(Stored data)
# # # # #

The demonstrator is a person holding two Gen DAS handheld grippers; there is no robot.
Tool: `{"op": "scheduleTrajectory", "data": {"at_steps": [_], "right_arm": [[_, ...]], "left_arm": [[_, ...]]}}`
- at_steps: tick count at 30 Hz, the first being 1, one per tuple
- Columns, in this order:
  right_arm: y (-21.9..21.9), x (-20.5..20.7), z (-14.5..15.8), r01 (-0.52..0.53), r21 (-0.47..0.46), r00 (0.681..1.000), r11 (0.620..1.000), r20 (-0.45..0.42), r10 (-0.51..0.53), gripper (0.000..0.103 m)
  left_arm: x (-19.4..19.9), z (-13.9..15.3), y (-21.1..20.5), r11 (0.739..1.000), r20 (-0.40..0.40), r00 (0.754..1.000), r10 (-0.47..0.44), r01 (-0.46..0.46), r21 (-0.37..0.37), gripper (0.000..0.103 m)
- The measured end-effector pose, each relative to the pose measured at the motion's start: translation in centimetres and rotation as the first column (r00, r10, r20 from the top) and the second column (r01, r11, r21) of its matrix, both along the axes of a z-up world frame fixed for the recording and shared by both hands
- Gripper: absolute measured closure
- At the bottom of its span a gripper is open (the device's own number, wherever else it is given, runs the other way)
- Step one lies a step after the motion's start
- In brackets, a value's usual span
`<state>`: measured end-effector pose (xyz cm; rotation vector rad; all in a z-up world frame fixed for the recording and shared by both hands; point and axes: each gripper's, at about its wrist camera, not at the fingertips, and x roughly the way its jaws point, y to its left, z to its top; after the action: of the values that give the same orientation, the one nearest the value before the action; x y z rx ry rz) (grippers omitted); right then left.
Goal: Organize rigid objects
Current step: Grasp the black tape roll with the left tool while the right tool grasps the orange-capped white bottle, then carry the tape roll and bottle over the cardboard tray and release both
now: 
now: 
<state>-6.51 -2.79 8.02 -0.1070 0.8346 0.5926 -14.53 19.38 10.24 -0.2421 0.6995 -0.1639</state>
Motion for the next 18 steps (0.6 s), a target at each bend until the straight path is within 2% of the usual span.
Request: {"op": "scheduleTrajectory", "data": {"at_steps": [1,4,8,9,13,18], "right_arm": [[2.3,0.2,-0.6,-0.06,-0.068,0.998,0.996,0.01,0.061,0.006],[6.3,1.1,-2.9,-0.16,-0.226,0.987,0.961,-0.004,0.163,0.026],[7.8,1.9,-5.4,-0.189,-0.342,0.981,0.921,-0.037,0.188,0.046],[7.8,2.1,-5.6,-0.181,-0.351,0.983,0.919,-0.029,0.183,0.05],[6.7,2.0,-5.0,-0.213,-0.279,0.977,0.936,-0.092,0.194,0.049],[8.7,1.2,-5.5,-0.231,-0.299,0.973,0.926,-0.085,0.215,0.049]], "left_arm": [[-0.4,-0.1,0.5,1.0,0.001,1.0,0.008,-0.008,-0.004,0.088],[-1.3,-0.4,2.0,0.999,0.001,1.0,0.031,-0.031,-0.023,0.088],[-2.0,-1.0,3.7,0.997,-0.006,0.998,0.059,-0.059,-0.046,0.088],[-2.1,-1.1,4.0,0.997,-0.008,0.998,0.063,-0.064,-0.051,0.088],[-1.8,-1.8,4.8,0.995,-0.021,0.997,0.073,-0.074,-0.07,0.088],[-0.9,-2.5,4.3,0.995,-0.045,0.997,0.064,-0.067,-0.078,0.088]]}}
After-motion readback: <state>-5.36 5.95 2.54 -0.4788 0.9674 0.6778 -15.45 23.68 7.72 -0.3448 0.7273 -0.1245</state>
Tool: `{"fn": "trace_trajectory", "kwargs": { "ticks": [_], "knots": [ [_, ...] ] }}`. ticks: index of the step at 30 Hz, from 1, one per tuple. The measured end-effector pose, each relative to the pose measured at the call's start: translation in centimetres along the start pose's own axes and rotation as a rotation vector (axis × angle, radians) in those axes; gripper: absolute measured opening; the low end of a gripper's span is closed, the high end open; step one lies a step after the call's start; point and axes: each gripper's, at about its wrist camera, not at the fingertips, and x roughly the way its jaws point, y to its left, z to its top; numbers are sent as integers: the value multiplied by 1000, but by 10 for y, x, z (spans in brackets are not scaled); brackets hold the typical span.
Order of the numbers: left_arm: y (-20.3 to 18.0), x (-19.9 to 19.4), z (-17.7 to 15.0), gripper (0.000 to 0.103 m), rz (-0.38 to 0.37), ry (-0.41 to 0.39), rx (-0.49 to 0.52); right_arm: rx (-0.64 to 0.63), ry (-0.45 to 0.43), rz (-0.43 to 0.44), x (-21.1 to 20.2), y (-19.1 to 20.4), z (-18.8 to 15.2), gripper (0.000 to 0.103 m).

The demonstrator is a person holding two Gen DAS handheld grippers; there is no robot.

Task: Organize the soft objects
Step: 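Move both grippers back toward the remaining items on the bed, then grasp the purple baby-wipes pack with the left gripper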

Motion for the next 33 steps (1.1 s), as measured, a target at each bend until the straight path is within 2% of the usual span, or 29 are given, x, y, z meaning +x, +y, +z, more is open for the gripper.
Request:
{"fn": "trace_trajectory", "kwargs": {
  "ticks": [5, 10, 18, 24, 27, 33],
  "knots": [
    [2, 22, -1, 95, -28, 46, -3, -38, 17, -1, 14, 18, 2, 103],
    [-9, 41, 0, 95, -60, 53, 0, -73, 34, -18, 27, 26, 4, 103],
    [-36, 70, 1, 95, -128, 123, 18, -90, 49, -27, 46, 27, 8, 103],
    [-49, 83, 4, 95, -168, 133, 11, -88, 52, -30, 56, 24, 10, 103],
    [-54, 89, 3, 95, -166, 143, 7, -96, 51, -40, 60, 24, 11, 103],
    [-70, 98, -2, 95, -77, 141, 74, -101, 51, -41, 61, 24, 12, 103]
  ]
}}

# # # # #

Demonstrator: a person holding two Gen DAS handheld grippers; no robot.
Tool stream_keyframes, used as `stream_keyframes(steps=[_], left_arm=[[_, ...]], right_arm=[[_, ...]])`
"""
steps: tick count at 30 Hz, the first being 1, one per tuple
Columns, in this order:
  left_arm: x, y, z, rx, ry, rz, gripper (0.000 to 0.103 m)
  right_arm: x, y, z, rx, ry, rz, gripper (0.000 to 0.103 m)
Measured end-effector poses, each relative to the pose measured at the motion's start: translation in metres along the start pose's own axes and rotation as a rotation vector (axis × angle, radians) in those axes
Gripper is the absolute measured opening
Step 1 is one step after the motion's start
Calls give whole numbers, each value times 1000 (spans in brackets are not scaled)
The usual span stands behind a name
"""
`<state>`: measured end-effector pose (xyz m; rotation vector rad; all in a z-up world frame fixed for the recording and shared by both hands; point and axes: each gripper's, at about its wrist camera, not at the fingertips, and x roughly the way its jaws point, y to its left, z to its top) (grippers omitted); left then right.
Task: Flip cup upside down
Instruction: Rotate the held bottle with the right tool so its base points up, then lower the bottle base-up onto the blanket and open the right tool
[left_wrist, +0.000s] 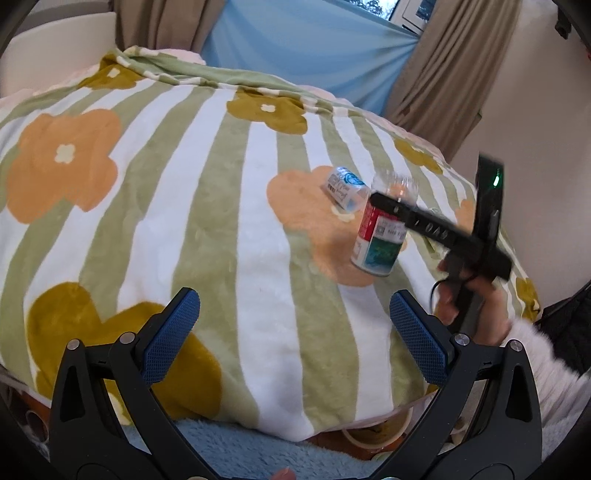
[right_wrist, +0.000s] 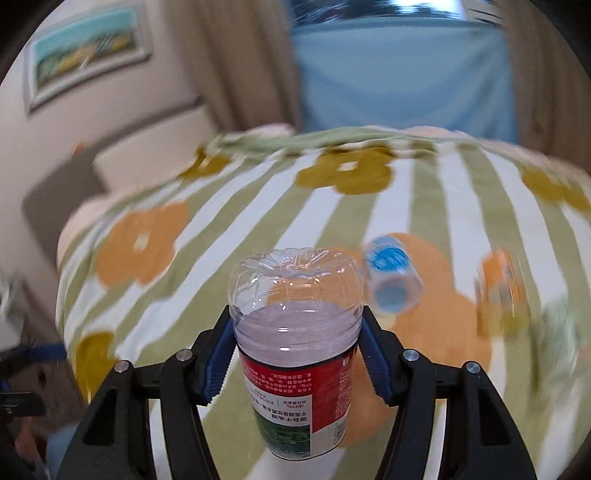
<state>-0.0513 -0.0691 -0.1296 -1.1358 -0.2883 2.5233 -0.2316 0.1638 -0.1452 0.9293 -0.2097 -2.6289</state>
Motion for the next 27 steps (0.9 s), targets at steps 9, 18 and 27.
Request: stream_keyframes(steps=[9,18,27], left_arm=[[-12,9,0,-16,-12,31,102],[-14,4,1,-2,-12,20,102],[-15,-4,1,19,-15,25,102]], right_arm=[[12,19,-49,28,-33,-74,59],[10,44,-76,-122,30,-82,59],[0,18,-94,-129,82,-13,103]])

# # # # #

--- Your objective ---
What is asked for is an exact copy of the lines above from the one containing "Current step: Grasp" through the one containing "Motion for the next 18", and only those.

--- Written response ---
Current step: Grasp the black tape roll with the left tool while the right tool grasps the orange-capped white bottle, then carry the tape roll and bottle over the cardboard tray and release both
now: 
now: 
<state>-6.51 -2.79 8.02 -0.1070 0.8346 0.5926 -14.53 19.38 10.24 -0.2421 0.6995 -0.1639</state>
Motion for the next 18 steps (0.6 s), a target at each bend until the straight path is within 2% of the usual span.

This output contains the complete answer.